Japan is such a civilized country. It remains indelibly Japanese despite all the Western industrialism it has adapted to itself. While it's true we can travel all across the country and have a reasonable expectation of being treated reasonably decently, still, the basic "feel" of America is much less "comfortable," like it doesn't quite fit or it's a little off somehow. But in Japan, it feels natural, more at ease. They never really left the land. And the land is beautiful. They have a third of America's population squeezed into a space roughly the size of California. But it has plentiful water from rain and snow in the mountains and it's clean. They don't pollute their water. They don't clear cut the mountains either but they certainly do use the wood. And their land is made from the volcanoes that created them making it rich and fertile. Unfortunately tho, they too have lost species of animals, namely birds, especially in Tokyo. But their reverence for the land and all of nature runs very deep in them and so they have protected it as best they can. They know where their food and water comes from and how much their lives depend on it.

But they are changing now.

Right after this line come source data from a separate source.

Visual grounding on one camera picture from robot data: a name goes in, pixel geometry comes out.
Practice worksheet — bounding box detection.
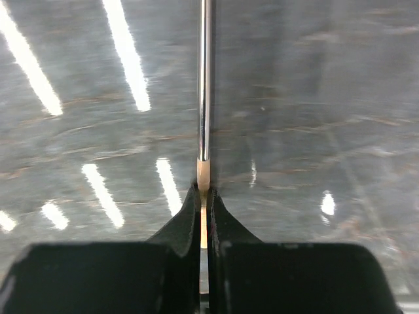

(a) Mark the metal chopstick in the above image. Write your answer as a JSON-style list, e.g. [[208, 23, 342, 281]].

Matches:
[[195, 0, 213, 249]]

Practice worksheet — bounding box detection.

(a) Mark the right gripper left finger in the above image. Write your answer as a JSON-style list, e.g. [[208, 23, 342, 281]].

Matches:
[[1, 186, 200, 313]]

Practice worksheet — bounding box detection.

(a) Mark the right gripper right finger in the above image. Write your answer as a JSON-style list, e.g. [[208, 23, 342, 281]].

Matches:
[[207, 188, 401, 313]]

Too much infection by the West. It's sad to see. I am hoping they will weather this period of the death throes of post-peak oil and learning to de-industrialize without losing themselves completely. But they are Japanese and deeply Asian. I think they will outlive this period. 

Tuesday, June 09, 2015

The insane

No one, in their right mind, would poison their own well.

Only an insane person would do that. So what does that say about the world we are living in? About the people "running" things, the ones who've managed to perpetuate a complete fraud thru a kind of mass hypnosis? Conversely, what does it mean to actually live free?

Anyway, given that the people running things are poisoning people, the planet, the air, and the water, and everything that lives, clearly shows that they are insane.

And btw, no one "owns" any of it. The planet, the air, the water, and the land belongs to us all, this includes the critters we share the planet with, for the simple reason that we all depend on these things for our own survival.

People have lived on this planet without oil or money for tens of thousands, if not hundreds of thousands, of years. And they lived in every environment from the Arctic north to the plains to the mountains, the deserts, and people had lived there for generation after generation since time immemorial. 

We must go back to the land. It is what feeds us, clothes us, houses us, but none of it will work if the water isn't clean. And no one has a right to poison the well we all drink from. No one.

Friday, June 05, 2015

The line

Do you know where the line is? The line that should never be crossed? Do you know what the line is? The killing must stop.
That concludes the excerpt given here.